**DIRECTIONS**
Scan the lines below and report each one containing "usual" by copying it.

**SOURCE DATA**
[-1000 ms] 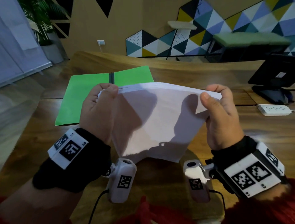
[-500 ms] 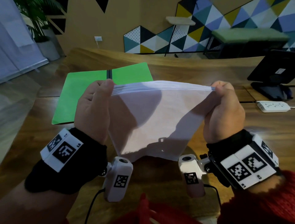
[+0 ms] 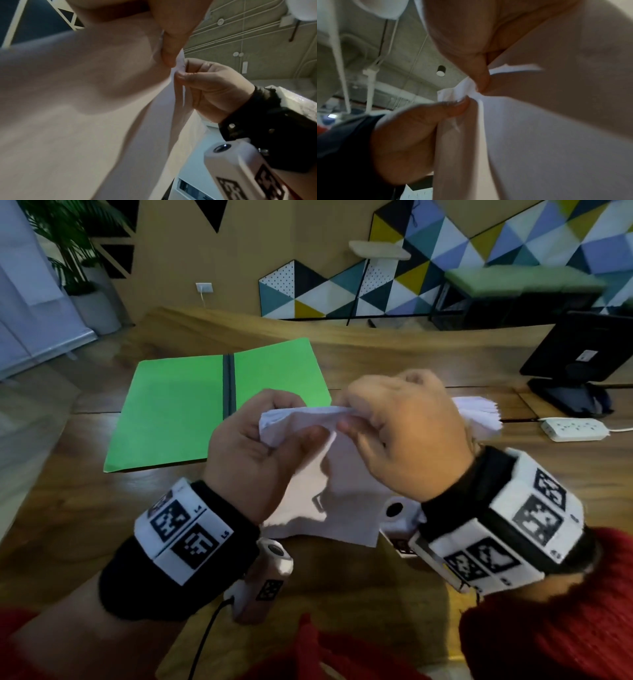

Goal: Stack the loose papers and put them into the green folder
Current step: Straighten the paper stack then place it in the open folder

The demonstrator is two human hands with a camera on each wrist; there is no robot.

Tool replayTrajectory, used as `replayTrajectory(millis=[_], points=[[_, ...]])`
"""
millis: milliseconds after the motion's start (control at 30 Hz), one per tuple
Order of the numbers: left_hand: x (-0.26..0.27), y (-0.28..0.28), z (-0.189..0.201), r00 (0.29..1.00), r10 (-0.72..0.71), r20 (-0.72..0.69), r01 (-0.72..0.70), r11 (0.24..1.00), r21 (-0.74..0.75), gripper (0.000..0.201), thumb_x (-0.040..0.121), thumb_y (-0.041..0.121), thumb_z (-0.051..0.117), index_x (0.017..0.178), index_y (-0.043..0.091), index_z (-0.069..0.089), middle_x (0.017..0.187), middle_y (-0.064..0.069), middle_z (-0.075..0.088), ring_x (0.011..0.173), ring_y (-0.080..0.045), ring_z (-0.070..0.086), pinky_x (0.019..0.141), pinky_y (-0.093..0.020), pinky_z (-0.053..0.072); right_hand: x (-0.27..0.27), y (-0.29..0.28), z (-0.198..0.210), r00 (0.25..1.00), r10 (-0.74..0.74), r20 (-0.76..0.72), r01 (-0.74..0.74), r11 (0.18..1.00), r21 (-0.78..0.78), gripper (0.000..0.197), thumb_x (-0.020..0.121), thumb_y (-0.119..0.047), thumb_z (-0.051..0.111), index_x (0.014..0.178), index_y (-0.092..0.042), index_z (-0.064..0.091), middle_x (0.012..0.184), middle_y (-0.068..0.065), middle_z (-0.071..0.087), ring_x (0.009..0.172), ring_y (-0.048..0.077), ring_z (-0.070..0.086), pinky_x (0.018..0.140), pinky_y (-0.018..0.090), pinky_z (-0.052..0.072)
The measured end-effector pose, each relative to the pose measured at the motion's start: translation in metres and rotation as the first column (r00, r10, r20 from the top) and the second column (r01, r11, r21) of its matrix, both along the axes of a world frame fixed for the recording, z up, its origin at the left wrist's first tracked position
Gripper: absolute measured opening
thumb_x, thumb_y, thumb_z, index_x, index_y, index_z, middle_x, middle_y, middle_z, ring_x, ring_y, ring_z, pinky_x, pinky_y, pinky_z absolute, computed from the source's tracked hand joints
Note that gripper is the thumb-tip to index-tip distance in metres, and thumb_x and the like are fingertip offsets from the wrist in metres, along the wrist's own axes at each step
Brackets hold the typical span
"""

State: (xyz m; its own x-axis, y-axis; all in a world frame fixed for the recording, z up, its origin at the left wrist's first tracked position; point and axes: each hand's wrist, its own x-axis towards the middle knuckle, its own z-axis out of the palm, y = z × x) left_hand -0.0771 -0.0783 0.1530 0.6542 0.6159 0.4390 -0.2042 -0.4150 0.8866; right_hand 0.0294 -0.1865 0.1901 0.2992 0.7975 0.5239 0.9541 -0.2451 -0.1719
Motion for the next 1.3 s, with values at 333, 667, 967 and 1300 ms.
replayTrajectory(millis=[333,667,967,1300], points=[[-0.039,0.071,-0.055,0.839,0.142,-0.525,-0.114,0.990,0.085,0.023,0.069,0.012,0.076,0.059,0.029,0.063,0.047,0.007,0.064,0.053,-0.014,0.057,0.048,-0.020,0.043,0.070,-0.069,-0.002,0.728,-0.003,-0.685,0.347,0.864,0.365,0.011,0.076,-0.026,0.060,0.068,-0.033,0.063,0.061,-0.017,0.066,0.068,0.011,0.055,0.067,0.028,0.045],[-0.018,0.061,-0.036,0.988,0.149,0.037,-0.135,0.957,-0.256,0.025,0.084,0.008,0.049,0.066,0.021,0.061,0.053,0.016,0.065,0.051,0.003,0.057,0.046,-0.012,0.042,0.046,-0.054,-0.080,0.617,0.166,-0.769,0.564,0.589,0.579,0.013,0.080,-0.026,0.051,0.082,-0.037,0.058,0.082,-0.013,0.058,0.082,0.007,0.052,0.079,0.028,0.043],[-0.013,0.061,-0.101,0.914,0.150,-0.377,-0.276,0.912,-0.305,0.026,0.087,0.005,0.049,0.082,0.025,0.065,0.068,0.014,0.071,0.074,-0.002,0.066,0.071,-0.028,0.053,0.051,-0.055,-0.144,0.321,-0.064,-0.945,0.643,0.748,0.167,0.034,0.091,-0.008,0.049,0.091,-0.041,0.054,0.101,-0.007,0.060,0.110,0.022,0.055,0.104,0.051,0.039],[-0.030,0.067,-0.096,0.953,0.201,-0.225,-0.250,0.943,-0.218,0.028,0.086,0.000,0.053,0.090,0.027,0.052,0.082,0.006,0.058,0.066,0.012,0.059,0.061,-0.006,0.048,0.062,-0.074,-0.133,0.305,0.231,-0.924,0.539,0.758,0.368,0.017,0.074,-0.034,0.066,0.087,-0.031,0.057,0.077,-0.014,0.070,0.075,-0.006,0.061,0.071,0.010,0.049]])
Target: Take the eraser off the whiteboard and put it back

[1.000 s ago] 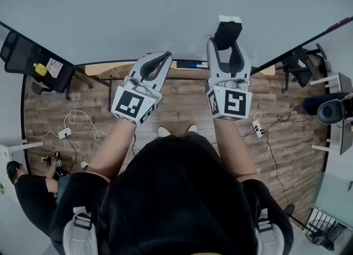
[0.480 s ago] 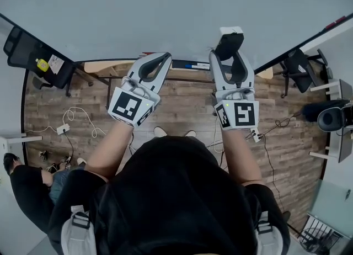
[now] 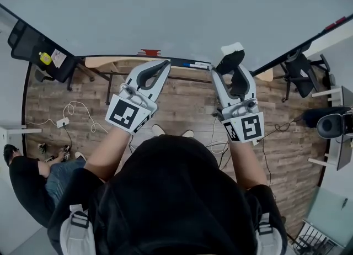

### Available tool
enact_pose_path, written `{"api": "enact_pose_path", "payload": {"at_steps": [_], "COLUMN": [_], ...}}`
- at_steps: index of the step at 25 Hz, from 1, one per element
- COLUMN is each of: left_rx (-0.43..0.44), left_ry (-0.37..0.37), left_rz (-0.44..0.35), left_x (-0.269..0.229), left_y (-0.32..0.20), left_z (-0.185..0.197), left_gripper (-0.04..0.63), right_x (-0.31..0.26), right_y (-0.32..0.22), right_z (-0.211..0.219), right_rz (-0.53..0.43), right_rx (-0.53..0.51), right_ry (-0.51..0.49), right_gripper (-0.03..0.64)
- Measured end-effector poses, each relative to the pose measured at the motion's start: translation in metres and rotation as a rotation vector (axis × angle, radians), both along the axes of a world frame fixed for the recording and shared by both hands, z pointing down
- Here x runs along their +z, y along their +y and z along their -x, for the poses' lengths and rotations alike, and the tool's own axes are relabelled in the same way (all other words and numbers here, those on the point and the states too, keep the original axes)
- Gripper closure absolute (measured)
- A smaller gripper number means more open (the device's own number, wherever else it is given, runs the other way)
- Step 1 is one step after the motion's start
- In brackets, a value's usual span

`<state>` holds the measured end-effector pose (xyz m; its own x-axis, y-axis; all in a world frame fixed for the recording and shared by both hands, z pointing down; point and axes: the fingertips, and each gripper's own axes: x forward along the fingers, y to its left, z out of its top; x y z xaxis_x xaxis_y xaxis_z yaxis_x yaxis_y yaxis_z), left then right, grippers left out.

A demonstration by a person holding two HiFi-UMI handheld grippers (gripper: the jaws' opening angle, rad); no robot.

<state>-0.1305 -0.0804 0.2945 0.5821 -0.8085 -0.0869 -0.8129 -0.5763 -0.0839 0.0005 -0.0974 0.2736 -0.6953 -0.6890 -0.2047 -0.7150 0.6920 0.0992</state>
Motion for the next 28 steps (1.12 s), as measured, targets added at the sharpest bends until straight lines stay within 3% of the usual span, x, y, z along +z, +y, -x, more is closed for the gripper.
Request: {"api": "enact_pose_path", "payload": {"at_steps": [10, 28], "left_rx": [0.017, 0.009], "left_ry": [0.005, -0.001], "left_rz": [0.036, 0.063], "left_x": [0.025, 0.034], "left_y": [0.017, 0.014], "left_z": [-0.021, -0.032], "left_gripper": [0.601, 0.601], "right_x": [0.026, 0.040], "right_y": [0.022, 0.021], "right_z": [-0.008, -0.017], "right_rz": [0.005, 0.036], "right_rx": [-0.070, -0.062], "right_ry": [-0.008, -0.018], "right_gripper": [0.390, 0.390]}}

**WRITTEN SOLUTION**
- In brackets, a value's usual span
Motion for the next 28 steps (1.12 s), as measured, targets added at the sharpest bends until straight lines stay within 3% of the usual span, x, y, z along +z, +y, -x, more is closed for the gripper.

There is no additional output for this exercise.